## EXERCISE PROMPT
Copy every line below that has the word "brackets" in it.
Start of DATA FOR REVIEW
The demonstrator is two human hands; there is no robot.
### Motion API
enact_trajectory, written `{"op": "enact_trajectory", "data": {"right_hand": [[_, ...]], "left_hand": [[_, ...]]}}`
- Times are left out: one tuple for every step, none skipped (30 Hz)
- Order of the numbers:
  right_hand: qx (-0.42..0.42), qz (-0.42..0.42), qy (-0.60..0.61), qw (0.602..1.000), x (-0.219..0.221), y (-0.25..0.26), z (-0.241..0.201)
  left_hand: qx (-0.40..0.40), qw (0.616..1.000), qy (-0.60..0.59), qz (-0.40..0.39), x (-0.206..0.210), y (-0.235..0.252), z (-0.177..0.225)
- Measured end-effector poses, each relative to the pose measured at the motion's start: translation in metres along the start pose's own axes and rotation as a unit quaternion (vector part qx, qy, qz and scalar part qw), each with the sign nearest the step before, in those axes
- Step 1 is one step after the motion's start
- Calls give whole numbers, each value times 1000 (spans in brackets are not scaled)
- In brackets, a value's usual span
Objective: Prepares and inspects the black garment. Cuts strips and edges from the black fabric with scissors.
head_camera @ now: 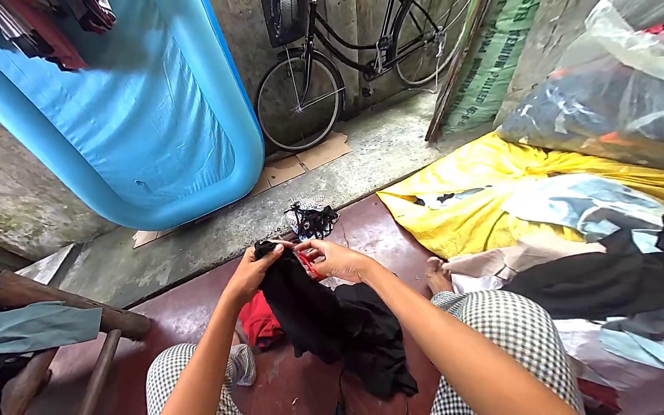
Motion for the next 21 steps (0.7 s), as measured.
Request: {"op": "enact_trajectory", "data": {"right_hand": [[-6, 9, -29, 1000, -1, 1, -1], [-10, 26, -49, 998, -3, 1, 0], [-14, 53, -62, 997, -4, 2, 2], [-14, 88, -73, 993, -7, 4, 6], [-9, 126, -84, 988, -11, 6, 12], [6, 157, -92, 983, -15, 8, 21], [36, 183, -91, 978, -20, 10, 33], [75, 206, -80, 972, -25, 12, 48], [116, 220, -55, 967, -27, 14, 64], [153, 225, -23, 962, -27, 17, 81], [181, 222, 13, 958, -23, 19, 95], [197, 206, 52, 957, -15, 19, 102], [202, 182, 92, 958, -4, 17, 101], [197, 159, 123, 959, 8, 13, 93], [191, 130, 149, 961, 18, 9, 80], [185, 107, 157, 964, 25, 5, 67], [181, 90, 153, 967, 31, 1, 54], [174, 79, 138, 972, 34, -1, 44], [161, 72, 111, 978, 34, -3, 37], [144, 73, 81, 984, 32, -3, 32], [131, 89, 59, 986, 29, -3, 31]], "left_hand": [[-5, 1000, 2, 2, -4, -1, -3], [-7, 1000, 3, 3, -7, -1, -5], [-8, 1000, 2, 1, -9, -2, -6], [-7, 1000, 2, -2, -11, -2, -7], [-6, 1000, 2, -4, -13, -2, -7], [-4, 1000, 1, -3, -13, -3, -5], [-1, 1000, -1, -2, -14, -3, -3], [2, 1000, -4, 1, -15, -4, -1], [5, 1000, -10, 2, -16, -4, 1], [8, 1000, -15, 4, -17, -4, 2], [11, 1000, -18, 6, -18, -4, 3], [14, 1000, -19, 9, -19, -4, 4], [17, 1000, -17, 14, -20, -4, 4], [18, 1000, -11, 22, -22, -5, 3], [16, 999, -4, 32, -25, -5, 1], [11, 999, 3, 44, -29, -6, -3], [3, 998, 10, 56, -33, -7, -9], [-7, 998, 13, 66, -37, -7, -15], [-17, 997, 10, 75, -41, -7, -22], [-26, 996, 3, 82, -44, -7, -28], [-34, 996, -5, 87, -45, -8, -32]]}}
Point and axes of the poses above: each hand's wrist, its own y-axis towards the middle knuckle, its own x-axis out of the palm, z = x × y, the point moved 5 cm from there along y, towards the middle knuckle, and after that the axes turned 13 degrees about z, right-handed, at the moved point
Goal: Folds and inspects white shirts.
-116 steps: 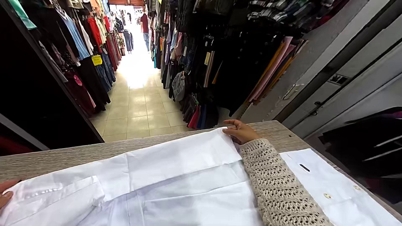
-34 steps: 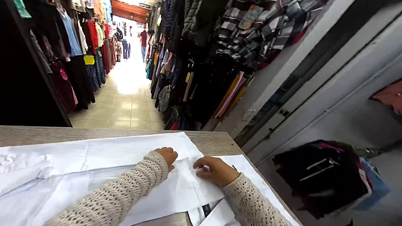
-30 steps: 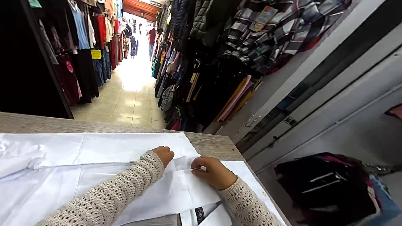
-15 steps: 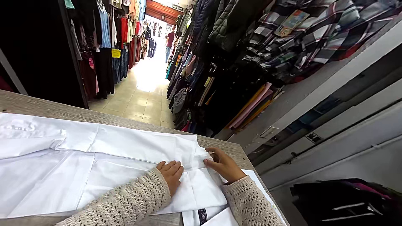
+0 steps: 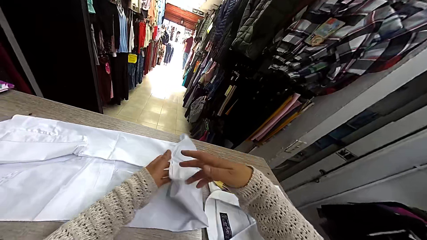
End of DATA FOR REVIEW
## EXERCISE RESPONSE
- Calls give whole numbers, each value times 1000 (spans in brackets are not scaled)
- In brackets, a value's usual span

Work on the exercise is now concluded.